2. In Paragraph 1, The above-described one-pass dispersion processor (40) is characterized by being able to improve combustion efficiency without adding an emulsifier by continuously mixing the water to form nano-sized bubbles and then immediately supplying it to a ship engine for ignition.
3. In Paragraph 1, A bunker oil-based marine fuel oil dispersion emulsification treatment device further comprising: a control panel (60) that measures the fuel flow rate inside a mixed fuel tank (50) equipped with a fuel flow meter for measuring the fuel flow rate of marine fuel oil generated from the above one-pass dispersion processor (40), and performs monitoring of the marine fuel oil supplied to the marine engine.
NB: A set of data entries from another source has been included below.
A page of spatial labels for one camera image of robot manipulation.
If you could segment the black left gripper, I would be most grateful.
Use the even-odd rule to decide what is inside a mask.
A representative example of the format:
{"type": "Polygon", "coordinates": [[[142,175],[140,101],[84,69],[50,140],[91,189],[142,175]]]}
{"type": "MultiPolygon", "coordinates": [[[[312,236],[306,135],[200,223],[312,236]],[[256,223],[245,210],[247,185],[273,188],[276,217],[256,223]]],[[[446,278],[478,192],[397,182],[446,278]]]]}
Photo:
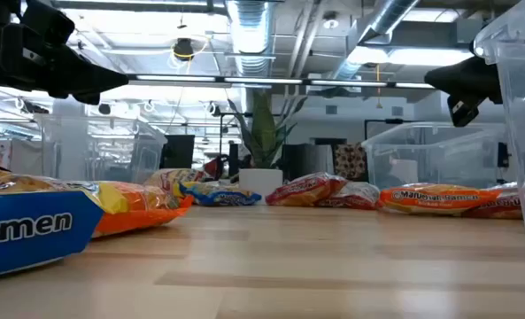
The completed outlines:
{"type": "Polygon", "coordinates": [[[100,93],[128,84],[125,74],[67,48],[72,32],[71,21],[0,23],[0,86],[99,105],[100,93]]]}

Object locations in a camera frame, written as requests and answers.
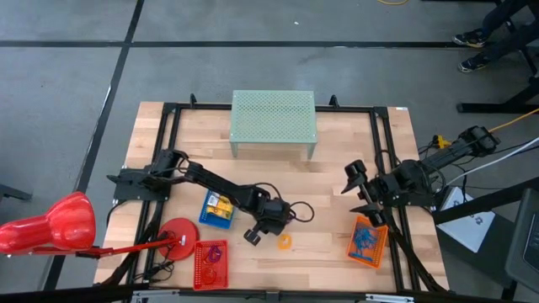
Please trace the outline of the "black horizontal beam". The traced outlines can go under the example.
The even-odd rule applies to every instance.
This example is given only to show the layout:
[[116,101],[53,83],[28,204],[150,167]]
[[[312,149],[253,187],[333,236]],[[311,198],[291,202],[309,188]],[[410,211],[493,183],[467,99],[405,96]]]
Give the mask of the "black horizontal beam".
[[75,289],[41,290],[12,294],[0,294],[0,303],[106,303],[132,298],[147,298],[158,295],[172,296],[215,296],[238,297],[278,302],[299,298],[314,300],[373,300],[382,303],[528,303],[518,300],[492,299],[451,292],[428,292],[402,290],[393,293],[375,291],[295,291],[295,290],[207,290],[188,288],[153,288],[149,284],[125,284],[114,286],[92,286]]

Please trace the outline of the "green perforated metal shelf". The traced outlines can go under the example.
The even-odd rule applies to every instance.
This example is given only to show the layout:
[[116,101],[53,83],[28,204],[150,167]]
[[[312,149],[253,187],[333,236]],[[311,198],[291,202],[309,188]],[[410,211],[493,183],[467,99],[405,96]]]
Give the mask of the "green perforated metal shelf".
[[241,143],[303,144],[312,159],[318,143],[314,92],[235,90],[229,142],[237,156]]

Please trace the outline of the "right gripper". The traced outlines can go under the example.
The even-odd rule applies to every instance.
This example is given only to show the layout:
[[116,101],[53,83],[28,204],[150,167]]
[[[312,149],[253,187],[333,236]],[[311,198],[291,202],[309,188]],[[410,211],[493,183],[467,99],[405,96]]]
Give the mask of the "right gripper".
[[341,191],[342,194],[351,189],[358,188],[359,199],[366,201],[365,205],[350,210],[353,213],[361,213],[366,216],[374,227],[393,227],[395,221],[391,209],[384,209],[382,204],[390,197],[388,187],[381,177],[367,180],[366,166],[361,160],[355,160],[344,167],[347,176],[347,184]]

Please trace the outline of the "yellow packet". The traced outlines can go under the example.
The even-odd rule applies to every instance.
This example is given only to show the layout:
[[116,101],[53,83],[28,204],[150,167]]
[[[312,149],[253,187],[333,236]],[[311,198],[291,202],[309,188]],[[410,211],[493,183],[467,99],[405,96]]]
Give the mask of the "yellow packet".
[[223,219],[231,220],[232,213],[232,203],[227,198],[219,198],[215,206],[214,214]]

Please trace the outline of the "blue plastic basket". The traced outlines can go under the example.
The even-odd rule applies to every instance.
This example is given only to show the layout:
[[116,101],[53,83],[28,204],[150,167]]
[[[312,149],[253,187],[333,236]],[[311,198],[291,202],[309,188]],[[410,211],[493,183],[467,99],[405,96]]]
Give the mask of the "blue plastic basket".
[[211,195],[219,195],[220,198],[226,198],[224,195],[218,194],[216,192],[213,192],[211,190],[208,190],[205,195],[205,199],[200,211],[199,215],[199,223],[206,224],[208,226],[213,226],[220,229],[228,230],[231,227],[232,224],[232,218],[234,213],[234,206],[233,206],[233,213],[231,220],[223,219],[217,215],[214,214],[215,207],[208,206],[206,204],[208,197]]

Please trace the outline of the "dark grey device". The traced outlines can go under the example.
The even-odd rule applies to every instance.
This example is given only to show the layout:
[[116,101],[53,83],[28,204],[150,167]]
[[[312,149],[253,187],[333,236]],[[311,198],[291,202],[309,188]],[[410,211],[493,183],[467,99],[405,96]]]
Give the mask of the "dark grey device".
[[526,189],[520,200],[504,268],[513,280],[539,294],[539,191],[537,190]]

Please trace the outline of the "person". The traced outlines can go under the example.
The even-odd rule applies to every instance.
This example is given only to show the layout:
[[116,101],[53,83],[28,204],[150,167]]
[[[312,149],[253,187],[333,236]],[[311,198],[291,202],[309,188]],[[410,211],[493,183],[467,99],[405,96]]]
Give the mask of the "person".
[[[484,17],[482,25],[478,29],[489,35],[489,39],[496,29],[500,28],[511,16],[528,5],[539,8],[539,0],[502,0],[500,5],[497,5]],[[537,39],[539,39],[539,17],[528,25],[523,25],[515,32],[505,36],[497,43],[490,45],[478,55],[486,57],[492,63]]]

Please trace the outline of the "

4. In Paragraph 3, A bunker oil-based marine fuel oil dispersion emulsification treatment device characterized by the above control panel (60) performing control of a temperature controller that maintains the fuel temperature inside the one-pass dispersion processor (40) at a preset temperature, calculating the final fuel flow rate by calculating the cumulative flow rate before and after a one-hour test for each load of the marine engine, and calculating the fuel reduction rate.
5. In Paragraph 3, A bunker oil-based marine fuel oil dispersion emulsification treatment device characterized in that the boost pump (50a) above supplies marine fuel oil from inside the mixed fuel tank (50) to the marine engine according to the control of the control panel (60).
6. In Paragraph 1, A bunker oil-based marine fuel oil dispersion emulsification treatment device characterized by the above-described one-pass dispersion processor (40) introducing cooling water through a cooling water inlet (111a) to form a cooling water jacket that surrounds the outside of the multi-stage configuration layer of the stator and rotor inside the frame of the above-described one-pass dispersion processor (40), thereby preventing overall overheating inside the frame.
7. A bunker oil-based marine fuel oil dispersion emulsification treatment device (100) comprising a one-pass dispersion processor (40) that mixes bunker oil and water through a multi-stage stator and rotor, generates nano-sized marine fuel oil, supplies it to a mixed fuel tank (50), and then directly supplies the marine fuel oil to a marine engine through a boost pump (50a); and A management system for a bunker oil-based marine fuel oil dispersion emulsification treatment device, comprising: a management server (300) that receives information regarding the type of each constituent material, the composition ratio of the constituent material, and the rotation speed through a network (200) in order to build a big data server regarding the mixing ratio of water and bunker oil according to the rotation speed of the rotor (140) in the bunker oil-based marine fuel oil dispersion emulsification treatment device (100).